Como caminhoneiros driblam a lei para continuar usando drogas na direção
No último ano, pelo menos quatro investigações policiais para apurar fraudes em exames toxicológicos foram deflagradas. Na maioria dos casos, criminosos vendem resultados negativos para a presença de drogas no organismo de motoristas profissionais, permitindo que eles renovem ou emitam a CNH. Ações desse tipo permitem que usuários de drogas continuem conduzindo veículos profissionalmente em todo o país.

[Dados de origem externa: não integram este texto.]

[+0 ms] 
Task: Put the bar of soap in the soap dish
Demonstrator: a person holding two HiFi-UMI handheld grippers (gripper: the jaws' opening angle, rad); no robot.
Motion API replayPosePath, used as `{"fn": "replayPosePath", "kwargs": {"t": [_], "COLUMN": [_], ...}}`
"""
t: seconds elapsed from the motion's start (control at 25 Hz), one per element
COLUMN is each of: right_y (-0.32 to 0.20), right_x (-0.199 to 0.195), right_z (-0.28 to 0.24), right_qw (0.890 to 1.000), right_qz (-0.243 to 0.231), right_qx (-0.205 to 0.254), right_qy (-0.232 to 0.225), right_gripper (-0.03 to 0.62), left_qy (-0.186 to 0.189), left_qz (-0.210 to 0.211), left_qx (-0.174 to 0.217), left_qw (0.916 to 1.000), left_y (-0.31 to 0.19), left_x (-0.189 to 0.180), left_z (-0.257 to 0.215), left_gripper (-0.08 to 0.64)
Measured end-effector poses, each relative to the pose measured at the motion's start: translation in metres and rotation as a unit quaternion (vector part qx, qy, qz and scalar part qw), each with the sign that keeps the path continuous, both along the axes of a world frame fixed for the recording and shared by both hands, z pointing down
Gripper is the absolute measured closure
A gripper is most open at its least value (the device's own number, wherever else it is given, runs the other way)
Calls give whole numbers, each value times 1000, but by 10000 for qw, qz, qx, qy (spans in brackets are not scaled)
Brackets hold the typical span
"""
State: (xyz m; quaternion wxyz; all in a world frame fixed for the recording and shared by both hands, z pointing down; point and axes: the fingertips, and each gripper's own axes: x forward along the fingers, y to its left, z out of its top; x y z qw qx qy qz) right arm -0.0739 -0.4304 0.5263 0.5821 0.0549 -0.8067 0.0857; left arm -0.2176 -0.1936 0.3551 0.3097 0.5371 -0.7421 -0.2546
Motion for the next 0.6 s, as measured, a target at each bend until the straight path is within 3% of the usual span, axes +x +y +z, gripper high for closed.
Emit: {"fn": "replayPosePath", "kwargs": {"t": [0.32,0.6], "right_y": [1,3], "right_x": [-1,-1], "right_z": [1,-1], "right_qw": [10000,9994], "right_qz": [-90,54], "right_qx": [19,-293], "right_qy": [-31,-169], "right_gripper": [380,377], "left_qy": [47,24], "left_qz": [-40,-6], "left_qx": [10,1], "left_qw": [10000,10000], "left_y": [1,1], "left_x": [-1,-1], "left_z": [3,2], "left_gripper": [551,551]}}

A investigação mais recente, de julho deste ano, não trata da venda de resultados, mas apura erros no processamento de 249 mil exames toxicológicos de motoristas profissionais (Carteira Nacional de Habilitação nas categorias C, D e E) que atuam em todo o país.
O Ministério Público do Trabalho no Distrito Federal (MPT/DF) ajuizou Ação Civil Pública contra o Laboratório Sodré, sediado em Lins, interior de São Paulo, para que comprove a realização dos exames. Trata-se de uma denúncia feita pela Associação Brasileira de Toxicologia, de que o laboratório havia realizado apontamentos no Registro Nacional de Condutores Habilitados de 249 mil laudos de exames toxicológicos produzidos em 49 dias, algo muito superior à capacidade operacional no período, segundo o MPT/DF.

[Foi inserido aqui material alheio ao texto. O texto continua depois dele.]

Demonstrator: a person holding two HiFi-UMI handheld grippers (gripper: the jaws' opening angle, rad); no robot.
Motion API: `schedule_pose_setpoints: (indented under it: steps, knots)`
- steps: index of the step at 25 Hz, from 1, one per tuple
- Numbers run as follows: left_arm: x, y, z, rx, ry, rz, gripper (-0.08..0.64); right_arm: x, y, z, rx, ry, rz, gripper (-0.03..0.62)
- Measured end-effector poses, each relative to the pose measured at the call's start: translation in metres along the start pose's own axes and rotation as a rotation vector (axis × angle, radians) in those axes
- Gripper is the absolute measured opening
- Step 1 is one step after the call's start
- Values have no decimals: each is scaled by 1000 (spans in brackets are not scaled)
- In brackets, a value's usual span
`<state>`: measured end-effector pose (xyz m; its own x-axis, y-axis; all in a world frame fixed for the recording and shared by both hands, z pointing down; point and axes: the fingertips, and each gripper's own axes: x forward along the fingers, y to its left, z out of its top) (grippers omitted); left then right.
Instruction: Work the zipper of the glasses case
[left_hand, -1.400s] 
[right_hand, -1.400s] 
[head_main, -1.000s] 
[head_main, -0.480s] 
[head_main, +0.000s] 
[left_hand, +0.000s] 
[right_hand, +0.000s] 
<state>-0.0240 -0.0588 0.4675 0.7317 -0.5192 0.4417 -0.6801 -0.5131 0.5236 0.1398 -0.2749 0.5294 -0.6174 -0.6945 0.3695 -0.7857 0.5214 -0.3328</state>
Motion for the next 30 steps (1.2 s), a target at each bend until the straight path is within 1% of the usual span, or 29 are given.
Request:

O Ministério Público do Trabalho pediu, também, condenação no pagamento de indenizações pelos danos materiais e morais coletivos de até R$ 69,2 milhões. UOL Carros entrou em contato com o Grupo Sodré, que afirmou que "tem capacidade para a realização de mais de 19 mil exames toxicológicos por dia, como demonstrará dentro do prazo dos autos da ação citada pela reportagem, em denúncia realizada por quatro laboratórios concorrentes (ABtox), que deu origem à ação do MPT de Brasília".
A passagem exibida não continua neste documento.